_Exercise_
Retype all the records with nothing changed.

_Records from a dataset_
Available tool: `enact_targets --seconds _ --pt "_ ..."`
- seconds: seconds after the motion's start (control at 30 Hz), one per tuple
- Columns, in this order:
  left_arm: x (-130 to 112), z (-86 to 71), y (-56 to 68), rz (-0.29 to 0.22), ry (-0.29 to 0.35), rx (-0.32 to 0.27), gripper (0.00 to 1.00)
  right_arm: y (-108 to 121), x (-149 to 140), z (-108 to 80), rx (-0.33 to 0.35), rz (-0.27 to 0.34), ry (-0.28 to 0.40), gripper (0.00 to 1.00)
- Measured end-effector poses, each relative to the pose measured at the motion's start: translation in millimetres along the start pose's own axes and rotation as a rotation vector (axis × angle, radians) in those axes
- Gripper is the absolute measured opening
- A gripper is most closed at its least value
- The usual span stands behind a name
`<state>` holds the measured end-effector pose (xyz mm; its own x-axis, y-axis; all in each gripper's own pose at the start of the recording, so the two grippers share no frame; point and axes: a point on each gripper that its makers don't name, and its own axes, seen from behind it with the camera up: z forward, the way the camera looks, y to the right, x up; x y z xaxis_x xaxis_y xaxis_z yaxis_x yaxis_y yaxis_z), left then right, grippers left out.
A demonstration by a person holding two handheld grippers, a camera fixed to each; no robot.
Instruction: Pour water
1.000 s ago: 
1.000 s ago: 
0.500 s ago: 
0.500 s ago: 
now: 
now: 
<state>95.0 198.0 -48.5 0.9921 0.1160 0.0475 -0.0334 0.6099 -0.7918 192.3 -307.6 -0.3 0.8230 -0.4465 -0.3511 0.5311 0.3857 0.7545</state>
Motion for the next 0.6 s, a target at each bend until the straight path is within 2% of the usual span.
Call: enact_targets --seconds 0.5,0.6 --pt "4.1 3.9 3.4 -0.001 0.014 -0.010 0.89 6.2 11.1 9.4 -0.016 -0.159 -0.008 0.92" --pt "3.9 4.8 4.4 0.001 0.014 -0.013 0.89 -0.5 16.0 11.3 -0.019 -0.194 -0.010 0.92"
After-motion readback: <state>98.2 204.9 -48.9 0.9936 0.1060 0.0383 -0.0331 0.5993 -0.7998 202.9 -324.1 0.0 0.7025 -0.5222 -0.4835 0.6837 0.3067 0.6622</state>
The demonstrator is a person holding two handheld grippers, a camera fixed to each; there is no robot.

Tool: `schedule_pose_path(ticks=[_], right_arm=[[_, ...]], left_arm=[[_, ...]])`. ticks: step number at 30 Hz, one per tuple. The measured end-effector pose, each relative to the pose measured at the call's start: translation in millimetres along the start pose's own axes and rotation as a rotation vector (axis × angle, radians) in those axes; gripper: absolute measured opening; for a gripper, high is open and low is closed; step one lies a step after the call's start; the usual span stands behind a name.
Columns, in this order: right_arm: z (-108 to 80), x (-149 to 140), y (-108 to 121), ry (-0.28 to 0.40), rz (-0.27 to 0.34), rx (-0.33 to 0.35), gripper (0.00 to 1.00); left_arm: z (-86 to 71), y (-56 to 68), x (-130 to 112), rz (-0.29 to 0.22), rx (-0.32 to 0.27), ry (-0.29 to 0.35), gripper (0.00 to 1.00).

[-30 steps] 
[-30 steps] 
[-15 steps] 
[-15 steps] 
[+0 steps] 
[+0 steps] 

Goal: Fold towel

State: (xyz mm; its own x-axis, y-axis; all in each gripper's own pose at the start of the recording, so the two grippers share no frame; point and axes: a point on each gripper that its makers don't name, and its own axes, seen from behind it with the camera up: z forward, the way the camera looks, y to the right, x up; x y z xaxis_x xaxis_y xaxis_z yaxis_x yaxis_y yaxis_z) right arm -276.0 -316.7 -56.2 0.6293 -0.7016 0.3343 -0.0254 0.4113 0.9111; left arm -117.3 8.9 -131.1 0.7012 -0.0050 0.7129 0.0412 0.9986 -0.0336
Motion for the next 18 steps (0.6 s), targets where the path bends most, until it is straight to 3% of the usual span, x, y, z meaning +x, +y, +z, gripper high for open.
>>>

_Solved problem_
Available tool: `enact_targets --seconds _ --pt "_ ..."`
- seconds: seconds after the motion's start (control at 30 Hz), one per tuple
- Columns, in this order:
  left_arm: x (-130 to 112), z (-86 to 71), y (-56 to 68), rz (-0.29 to 0.22), ry (-0.29 to 0.35), rx (-0.32 to 0.27), gripper (0.00 to 1.00)
  right_arm: y (-108 to 121), x (-149 to 140), z (-108 to 80), rx (-0.33 to 0.35), rz (-0.27 to 0.34), ry (-0.28 to 0.40), gripper (0.00 to 1.00)
- Measured end-effector poses, each relative to the pose measured at the motion's start: translation in millimetres along the start pose's own axes and rotation as a rotation vector (axis × angle, radians) in those axes
- Gripper is the absolute measured opening
- A gripper is most closed at its least value
- The usual span stands behind a name
`<state>` holds the measured end-effector pose (xyz mm; its own x-axis, y-axis; all in each gripper's own pose at the start of the recording, so the two grippers share no frame; point and axes: a point on each gripper that its makers don't name, and its own axes, seen from behind it with the camera up: z forward, the way the camera looks, y to the right, x up; x y z xaxis_x xaxis_y xaxis_z yaxis_x yaxis_y yaxis_z), left then right, grippers left out.
A demonstration by a person holding two handheld grippers, a camera fixed to each; no robot.
Instruction: Pour water
1.000 s ago: 
1.000 s ago: 
0.500 s ago: 
0.500 s ago: 
now: 
now: 
<state>95.0 198.0 -48.5 0.9921 0.1160 0.0475 -0.0334 0.6099 -0.7918 192.3 -307.6 -0.3 0.8230 -0.4465 -0.3511 0.5311 0.3857 0.7545</state>
Motion for the next 0.6 s, a target at each bend until the straight path is within 2% of the usual span.
Call: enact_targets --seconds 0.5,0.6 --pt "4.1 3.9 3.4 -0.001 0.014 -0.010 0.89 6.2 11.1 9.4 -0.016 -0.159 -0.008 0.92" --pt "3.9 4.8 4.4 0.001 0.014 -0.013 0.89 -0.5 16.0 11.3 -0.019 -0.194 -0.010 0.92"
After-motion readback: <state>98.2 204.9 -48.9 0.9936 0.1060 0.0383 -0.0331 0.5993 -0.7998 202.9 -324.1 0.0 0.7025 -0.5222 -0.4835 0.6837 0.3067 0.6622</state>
The demonstrator is a person holding two handheld grippers, a camera fixed to each; there is no robot.

Tool: `schedule_pose_path(ticks=[_], right_arm=[[_, ...]], left_arm=[[_, ...]])`. ticks: step number at 30 Hz, one per tuple. The measured end-effector pose, each relative to the pose measured at the call's start: translation in millimetres along the start pose's own axes and rotation as a rotation vector (axis × angle, radians) in those axes; gripper: absolute measured opening; for a gripper, high is open and low is closed; step one lies a step after the call's start; the usual span stands behind a name.
Columns, in this order: right_arm: z (-108 to 80), x (-149 to 140), y (-108 to 121), ry (-0.28 to 0.40), rz (-0.27 to 0.34), rx (-0.33 to 0.35), gripper (0.00 to 1.00); left_arm: z (-86 to 71), y (-56 to 68), x (-130 to 112), rz (-0.29 to 0.22), rx (-0.32 to 0.27), ry (-0.29 to 0.35), gripper (0.00 to 1.00).

[-30 steps] 
[-30 steps] 
[-15 steps] 
[-15 steps] 
[+0 steps] 
[+0 steps] 

Goal: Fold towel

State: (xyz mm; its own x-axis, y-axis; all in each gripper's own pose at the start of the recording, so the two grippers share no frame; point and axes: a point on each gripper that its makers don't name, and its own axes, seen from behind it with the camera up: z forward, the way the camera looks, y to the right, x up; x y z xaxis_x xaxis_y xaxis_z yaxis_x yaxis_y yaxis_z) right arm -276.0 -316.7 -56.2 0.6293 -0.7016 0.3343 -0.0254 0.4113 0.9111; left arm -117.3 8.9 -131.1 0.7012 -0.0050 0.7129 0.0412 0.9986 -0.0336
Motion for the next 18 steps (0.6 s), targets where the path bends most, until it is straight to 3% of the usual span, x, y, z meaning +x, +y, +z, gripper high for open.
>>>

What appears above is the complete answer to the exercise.